• _TASK_
Only the lines of the data holding the string "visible" need to be returned.

Records from a data collection
↓↓↓

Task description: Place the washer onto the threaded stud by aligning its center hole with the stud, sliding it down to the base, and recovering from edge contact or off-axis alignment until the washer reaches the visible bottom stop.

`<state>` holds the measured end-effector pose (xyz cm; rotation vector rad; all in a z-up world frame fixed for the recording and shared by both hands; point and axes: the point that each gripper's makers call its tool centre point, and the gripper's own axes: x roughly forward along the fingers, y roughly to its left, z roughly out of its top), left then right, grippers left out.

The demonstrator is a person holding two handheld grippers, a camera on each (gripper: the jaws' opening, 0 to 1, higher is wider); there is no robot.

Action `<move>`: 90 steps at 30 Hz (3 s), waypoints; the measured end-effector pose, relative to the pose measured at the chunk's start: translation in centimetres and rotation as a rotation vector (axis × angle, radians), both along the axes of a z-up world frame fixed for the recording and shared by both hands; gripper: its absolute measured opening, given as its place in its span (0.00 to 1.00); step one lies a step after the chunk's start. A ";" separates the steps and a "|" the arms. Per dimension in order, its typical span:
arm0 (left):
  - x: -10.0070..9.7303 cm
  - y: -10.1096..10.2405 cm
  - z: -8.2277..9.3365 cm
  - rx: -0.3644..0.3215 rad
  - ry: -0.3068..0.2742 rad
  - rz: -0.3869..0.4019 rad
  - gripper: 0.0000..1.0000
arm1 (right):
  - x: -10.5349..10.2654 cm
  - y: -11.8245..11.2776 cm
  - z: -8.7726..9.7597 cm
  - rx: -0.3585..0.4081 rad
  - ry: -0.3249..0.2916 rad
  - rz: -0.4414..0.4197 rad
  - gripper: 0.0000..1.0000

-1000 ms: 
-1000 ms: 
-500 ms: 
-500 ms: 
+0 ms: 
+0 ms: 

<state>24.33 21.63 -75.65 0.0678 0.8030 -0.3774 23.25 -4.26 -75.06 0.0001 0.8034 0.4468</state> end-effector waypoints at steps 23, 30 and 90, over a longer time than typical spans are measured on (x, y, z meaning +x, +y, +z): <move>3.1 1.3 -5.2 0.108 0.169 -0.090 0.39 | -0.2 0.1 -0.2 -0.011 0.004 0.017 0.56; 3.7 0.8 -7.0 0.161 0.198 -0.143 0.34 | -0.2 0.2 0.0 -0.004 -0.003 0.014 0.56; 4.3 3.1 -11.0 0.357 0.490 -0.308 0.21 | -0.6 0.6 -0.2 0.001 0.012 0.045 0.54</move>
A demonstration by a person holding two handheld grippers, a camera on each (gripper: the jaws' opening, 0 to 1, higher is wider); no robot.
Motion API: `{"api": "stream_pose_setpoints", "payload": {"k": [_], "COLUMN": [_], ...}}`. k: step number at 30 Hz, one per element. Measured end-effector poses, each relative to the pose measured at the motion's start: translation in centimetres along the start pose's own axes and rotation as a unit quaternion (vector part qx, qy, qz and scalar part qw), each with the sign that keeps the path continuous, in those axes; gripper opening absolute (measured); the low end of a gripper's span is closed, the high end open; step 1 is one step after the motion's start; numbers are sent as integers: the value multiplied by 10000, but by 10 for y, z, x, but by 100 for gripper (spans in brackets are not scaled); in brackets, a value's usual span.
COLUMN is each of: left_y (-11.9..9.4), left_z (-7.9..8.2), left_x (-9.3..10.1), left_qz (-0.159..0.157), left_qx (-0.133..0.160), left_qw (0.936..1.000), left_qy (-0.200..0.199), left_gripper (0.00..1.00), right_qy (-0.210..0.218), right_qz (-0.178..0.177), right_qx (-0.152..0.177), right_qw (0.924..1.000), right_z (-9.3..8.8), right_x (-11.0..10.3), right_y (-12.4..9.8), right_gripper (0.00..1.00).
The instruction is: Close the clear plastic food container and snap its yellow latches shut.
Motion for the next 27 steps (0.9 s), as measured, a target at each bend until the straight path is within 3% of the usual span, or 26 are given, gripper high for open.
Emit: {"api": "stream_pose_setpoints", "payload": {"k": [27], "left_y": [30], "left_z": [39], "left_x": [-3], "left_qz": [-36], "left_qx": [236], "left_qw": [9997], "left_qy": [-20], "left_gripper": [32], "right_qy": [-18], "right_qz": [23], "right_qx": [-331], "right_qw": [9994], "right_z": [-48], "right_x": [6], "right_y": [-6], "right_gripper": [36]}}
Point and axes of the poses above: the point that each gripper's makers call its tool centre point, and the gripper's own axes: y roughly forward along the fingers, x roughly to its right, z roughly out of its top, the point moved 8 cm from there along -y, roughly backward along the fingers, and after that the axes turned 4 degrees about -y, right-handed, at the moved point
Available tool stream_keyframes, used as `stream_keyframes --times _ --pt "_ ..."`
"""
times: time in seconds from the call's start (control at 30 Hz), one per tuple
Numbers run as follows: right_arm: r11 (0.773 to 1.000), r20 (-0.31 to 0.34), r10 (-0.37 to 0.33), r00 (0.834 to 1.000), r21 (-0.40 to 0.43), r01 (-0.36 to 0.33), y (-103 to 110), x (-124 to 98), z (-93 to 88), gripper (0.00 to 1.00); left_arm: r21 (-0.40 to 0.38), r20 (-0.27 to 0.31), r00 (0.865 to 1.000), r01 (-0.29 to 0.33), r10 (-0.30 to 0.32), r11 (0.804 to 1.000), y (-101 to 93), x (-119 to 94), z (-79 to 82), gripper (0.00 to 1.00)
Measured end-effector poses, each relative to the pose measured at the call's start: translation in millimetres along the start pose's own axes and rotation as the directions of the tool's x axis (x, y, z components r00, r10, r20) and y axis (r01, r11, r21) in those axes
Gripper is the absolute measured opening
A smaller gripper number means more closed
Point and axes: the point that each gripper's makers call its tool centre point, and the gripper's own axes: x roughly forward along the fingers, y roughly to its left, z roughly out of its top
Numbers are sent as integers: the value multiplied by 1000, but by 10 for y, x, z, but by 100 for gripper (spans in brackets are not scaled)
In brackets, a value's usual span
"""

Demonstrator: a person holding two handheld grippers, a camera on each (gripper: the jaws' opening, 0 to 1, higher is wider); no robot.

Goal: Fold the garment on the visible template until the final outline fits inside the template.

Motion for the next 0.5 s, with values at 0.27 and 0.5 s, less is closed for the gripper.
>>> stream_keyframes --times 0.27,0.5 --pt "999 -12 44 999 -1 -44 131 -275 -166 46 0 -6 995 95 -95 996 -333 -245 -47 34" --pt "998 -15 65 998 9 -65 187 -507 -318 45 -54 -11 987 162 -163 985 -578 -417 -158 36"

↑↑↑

• _EXERCISE SOLUTION_
Task description: Place the washer onto the threaded stud by aligning its center hole with the stud, sliding it down to the base, and recovering from edge contact or off-axis alignment until the washer reaches the visible bottom stop.
Goal: Fold the garment on the visible template until the final outline fits inside the template.

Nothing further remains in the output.